Closed seagreen closed 4 years ago
Hold up: I may have it figured out...
I haven't figured it out, but by adding the threadDelay
I was able to intermittently get it working, maybe 1/4 of the time or less. So something is weird.
Interesting, do you encounter the same problem when you run the original routing example?
Nope, the routing example works great.
Added a duplicate channel for logging to the terminal.
Also I learned that by going into the Network tab on Chrome and clicking the websocket, you can see everything that's sent over it.
Between these two things I can now see the problem more clearly:
Both times you click the back button the frontend invokes the callback and sends a message over the websocket. The message makes it to the channel and is printed by the logging dupchan, but "popstate callback received" isn't printed and the text doesn't change.
orr
is eating my channel events! Dastardly!
orr
is eating my channel events! Dastardly!
That's not good :( If that's indeed a concur
bug we should try and narrow it down before submitting a bug report upstream. I'm wondering why the other routing example works though.
I'm very confused about why the routing example works as well.
You can see it happening though in this example if you replace liftIO (readChan chan)
with liftIO (readChan chan <* writeFile "test" "test"
; click the text twice; and then click the back button. The message is sent to the server, the test
file appears, but no message is sent back to the frontend.
Check it out :open_mouth:
I was able to reproduce this. Yeah, really strange :/ I'll dig into it.
Reproduced it again by accident while working on my 2d example: https://github.com/seagreen/concur-replica-example-2d/commit/8227ca10e6c775c3749ca3f042501ddf5c5f070d
If you replace liftIO
with liftSafeBlockingIO
in this line:
r <- orr [ Left <$> f a, Right <$> liftIO (wait res) ]
it should work. There are some subtle MVar
interactions deep in the concur-core
guts which somehow deadlock in certain situations. Needs more digging.
Found the problem: liftIO
creates its own thread in which it runs the IO action (which is a leftover from the previous STM implementation of concur
). However, whenever a thread wins the orr
race and subsequently all other threads are killed, the inner liftIO
thread is left untouched. Those zombie threads are then left consuming the Chan
, and if the scheduling is unfortunate, will swallow incoming messages.

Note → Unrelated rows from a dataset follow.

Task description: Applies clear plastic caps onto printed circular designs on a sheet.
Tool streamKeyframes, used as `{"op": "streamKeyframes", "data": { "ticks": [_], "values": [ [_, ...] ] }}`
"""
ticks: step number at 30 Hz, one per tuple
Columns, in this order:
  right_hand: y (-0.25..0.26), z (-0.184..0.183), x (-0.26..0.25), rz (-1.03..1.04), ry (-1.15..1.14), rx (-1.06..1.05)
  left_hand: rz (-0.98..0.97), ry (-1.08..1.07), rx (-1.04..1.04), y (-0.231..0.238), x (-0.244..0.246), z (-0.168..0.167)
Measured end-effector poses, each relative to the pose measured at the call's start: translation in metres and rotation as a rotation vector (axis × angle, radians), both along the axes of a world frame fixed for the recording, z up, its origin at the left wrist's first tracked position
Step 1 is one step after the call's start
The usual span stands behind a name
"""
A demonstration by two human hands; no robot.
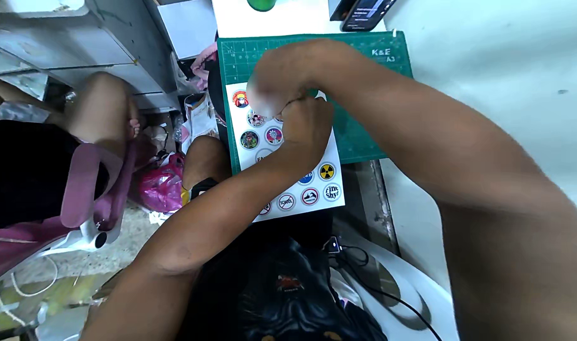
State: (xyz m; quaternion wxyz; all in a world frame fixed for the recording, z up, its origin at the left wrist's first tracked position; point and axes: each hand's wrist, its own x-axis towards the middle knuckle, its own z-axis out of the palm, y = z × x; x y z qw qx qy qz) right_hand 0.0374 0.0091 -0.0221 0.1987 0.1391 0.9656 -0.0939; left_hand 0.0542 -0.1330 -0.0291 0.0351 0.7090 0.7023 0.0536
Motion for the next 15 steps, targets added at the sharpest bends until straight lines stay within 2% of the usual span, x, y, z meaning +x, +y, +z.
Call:
{"op": "streamKeyframes", "data": {
  "ticks": [1,3,7,15],
  "values": [
    [-0.015,0.027,-0.007,-0.076,-0.176,-0.023,0.001,0.006,0.007,0.000,0.000,0.000],
    [-0.023,0.042,-0.012,-0.118,-0.269,-0.032,-0.006,0.011,0.022,0.002,-0.001,0.000],
    [-0.016,0.043,-0.009,-0.121,-0.171,-0.106,-0.002,-0.078,-0.018,0.003,-0.003,0.001],
    [0.008,0.034,0.012,-0.287,0.056,-0.266,-0.038,0.023,-0.136,0.006,-0.004,0.008]
  ]
}}
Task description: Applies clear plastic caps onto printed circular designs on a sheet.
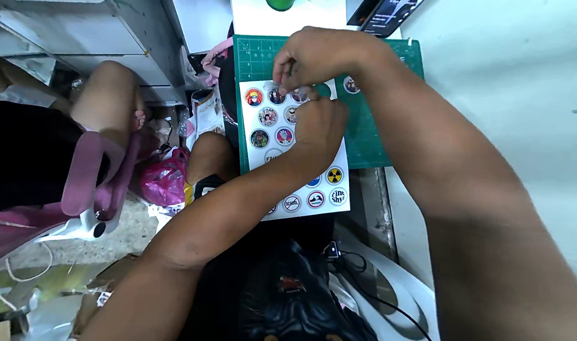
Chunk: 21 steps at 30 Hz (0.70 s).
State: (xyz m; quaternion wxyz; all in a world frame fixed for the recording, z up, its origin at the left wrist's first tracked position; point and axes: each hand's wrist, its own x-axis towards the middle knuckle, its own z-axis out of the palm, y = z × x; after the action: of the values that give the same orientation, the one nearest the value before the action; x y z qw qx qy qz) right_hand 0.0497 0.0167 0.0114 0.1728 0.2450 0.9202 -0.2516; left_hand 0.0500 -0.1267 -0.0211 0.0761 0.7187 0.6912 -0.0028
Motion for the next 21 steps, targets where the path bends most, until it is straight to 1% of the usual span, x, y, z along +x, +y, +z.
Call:
{"op": "streamKeyframes", "data": {
  "ticks": [4,6,8,10,12,16,18,19,20,21],
  "values": [
    [0.002,-0.001,0.004,-0.045,0.013,-0.061,0.020,-0.006,0.010,0.001,0.001,-0.003],
    [0.002,-0.002,0.003,-0.050,0.014,-0.079,0.037,-0.004,0.061,0.000,0.000,-0.006],
    [0.003,-0.003,0.004,-0.051,0.020,-0.088,0.033,0.053,0.138,-0.002,0.000,-0.012],
    [0.003,-0.003,0.004,-0.062,0.020,-0.100,0.027,0.134,0.176,-0.005,0.001,-0.017],
    [0.001,-0.004,0.004,-0.065,0.021,-0.107,0.026,0.172,0.201,-0.006,0.000,-0.019],
    [0.004,-0.007,0.001,-0.057,0.003,-0.070,0.041,0.094,0.323,-0.005,-0.007,-0.021],
    [-0.001,-0.006,0.007,0.031,0.088,-0.018,0.039,0.094,0.341,-0.006,-0.008,-0.023],
    [-0.014,0.005,0.009,0.088,0.145,0.032,0.042,0.100,0.342,-0.007,-0.009,-0.025],
    [-0.042,0.032,0.005,0.084,0.097,0.090,0.046,0.112,0.337,-0.008,-0.009,-0.026],
    [-0.083,0.081,-0.021,-0.094,-0.270,0.082,0.057,0.126,0.337,-0.009,-0.008,-0.028]
  ]
}}
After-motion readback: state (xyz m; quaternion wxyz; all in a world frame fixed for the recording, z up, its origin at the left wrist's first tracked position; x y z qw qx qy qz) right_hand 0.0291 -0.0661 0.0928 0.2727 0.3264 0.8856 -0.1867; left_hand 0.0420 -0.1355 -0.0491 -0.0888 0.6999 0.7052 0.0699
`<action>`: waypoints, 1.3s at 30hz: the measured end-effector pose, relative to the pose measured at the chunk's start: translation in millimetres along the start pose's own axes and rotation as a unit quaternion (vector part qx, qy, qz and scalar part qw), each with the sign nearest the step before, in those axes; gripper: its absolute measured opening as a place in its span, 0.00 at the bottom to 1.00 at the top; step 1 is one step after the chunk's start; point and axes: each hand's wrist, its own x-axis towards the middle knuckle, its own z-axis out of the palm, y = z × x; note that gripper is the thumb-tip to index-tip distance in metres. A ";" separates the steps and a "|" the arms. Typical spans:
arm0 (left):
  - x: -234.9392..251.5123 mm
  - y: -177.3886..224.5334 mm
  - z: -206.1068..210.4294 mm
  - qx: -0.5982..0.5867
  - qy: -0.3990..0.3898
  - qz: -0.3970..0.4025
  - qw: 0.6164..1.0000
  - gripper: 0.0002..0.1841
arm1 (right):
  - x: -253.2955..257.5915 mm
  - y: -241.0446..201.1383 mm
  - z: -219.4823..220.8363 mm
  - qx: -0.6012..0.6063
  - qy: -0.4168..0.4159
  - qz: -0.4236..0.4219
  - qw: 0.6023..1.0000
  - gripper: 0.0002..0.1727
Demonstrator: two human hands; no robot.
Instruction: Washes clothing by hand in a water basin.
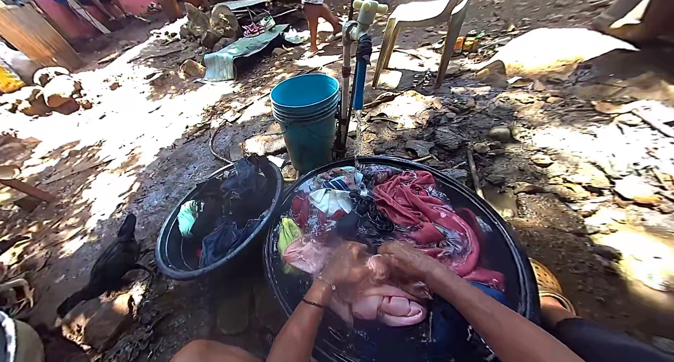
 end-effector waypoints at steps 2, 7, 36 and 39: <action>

This must also be the reason why the async
solution worked - either async
kills all spawned children threads, or the scheduling is somehow affected and newer threads consume the message first. I assume it's the latter, since the other routing example has exactly the same problem but seems to work.
Should be fixed in https://github.com/pkamenarsky/concur/commit/e06c121d8cb506625a7a3ac5d6798e3185de424f. Keep in mind, all such theories are actually nothing more than somewhat educated guesses when it comes to multithreading, i.e. I'd place this theory barely above flat earth in terms of legitimacy :D
EDIT: concur-replica
commit: 7192dd5a49feb90996c14f80aa67e9d4df4bf4a1.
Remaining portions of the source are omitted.